• [Your objective]
Set down exactly, with nothing added, the lines from the one containing "Provide the mask of the left" through the end of the entries.

• [The records]

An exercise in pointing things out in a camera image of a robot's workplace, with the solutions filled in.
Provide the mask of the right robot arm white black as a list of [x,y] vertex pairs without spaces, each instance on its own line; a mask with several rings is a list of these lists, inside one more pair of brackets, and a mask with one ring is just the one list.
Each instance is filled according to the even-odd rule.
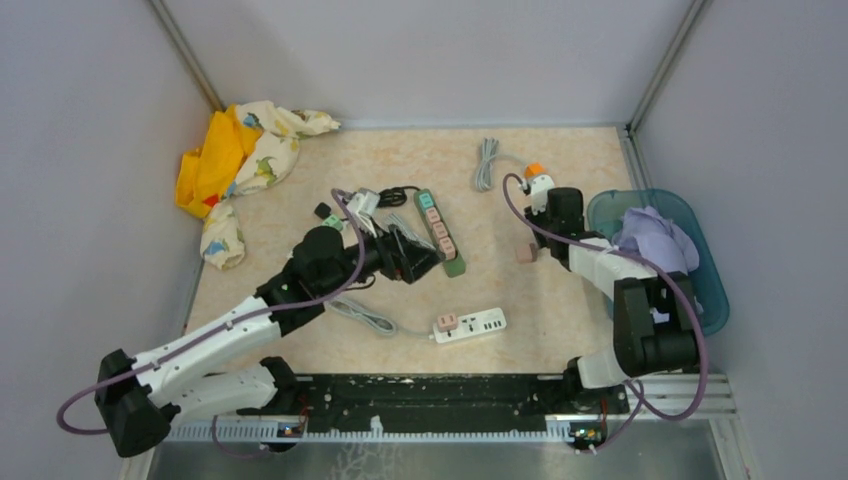
[[660,275],[633,254],[617,254],[603,235],[586,229],[580,190],[551,187],[527,194],[524,217],[539,248],[613,304],[610,345],[567,366],[563,398],[569,408],[588,412],[601,400],[602,388],[701,364],[703,349],[686,274]]

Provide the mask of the white usb power strip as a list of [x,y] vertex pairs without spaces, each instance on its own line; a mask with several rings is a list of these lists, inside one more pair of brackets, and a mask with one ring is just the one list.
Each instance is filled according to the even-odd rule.
[[465,315],[457,315],[459,326],[457,329],[441,333],[436,330],[435,323],[432,328],[433,339],[438,344],[455,343],[485,335],[494,334],[505,330],[508,322],[501,308],[491,308]]

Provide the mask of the orange power strip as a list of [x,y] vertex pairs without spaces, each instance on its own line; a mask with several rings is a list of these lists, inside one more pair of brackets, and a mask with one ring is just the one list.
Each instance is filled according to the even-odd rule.
[[524,178],[528,180],[533,179],[539,175],[544,175],[546,173],[547,171],[545,167],[542,166],[540,163],[531,163],[524,168]]

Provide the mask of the green long power strip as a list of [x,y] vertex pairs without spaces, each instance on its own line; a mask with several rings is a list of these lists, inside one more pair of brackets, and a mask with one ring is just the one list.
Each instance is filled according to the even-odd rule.
[[466,262],[447,224],[435,195],[429,189],[420,189],[413,195],[414,205],[427,233],[444,257],[443,269],[448,278],[457,278],[466,272]]

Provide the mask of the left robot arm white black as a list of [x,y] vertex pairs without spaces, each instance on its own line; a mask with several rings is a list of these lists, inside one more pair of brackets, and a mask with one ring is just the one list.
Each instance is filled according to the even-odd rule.
[[121,458],[144,453],[185,422],[236,410],[292,411],[300,388],[280,357],[230,373],[213,368],[282,338],[325,311],[330,295],[376,274],[413,284],[445,256],[396,227],[350,247],[319,226],[293,248],[282,271],[204,327],[130,356],[121,349],[99,366],[95,405]]

• [Answer section]
Provide the mask of the left robot arm white black as a list of [x,y] vertex pairs without spaces, each instance on its own line; a mask with several rings is a list of these lists, inside one more pair of brackets, and a mask with one ring is just the one list.
Each instance is filled according to the even-odd rule.
[[121,458],[144,453],[185,422],[236,410],[292,411],[300,388],[280,357],[230,373],[213,368],[282,338],[325,311],[330,295],[376,274],[413,284],[445,256],[396,227],[350,247],[319,226],[293,248],[282,271],[204,327],[130,356],[121,349],[99,366],[95,405]]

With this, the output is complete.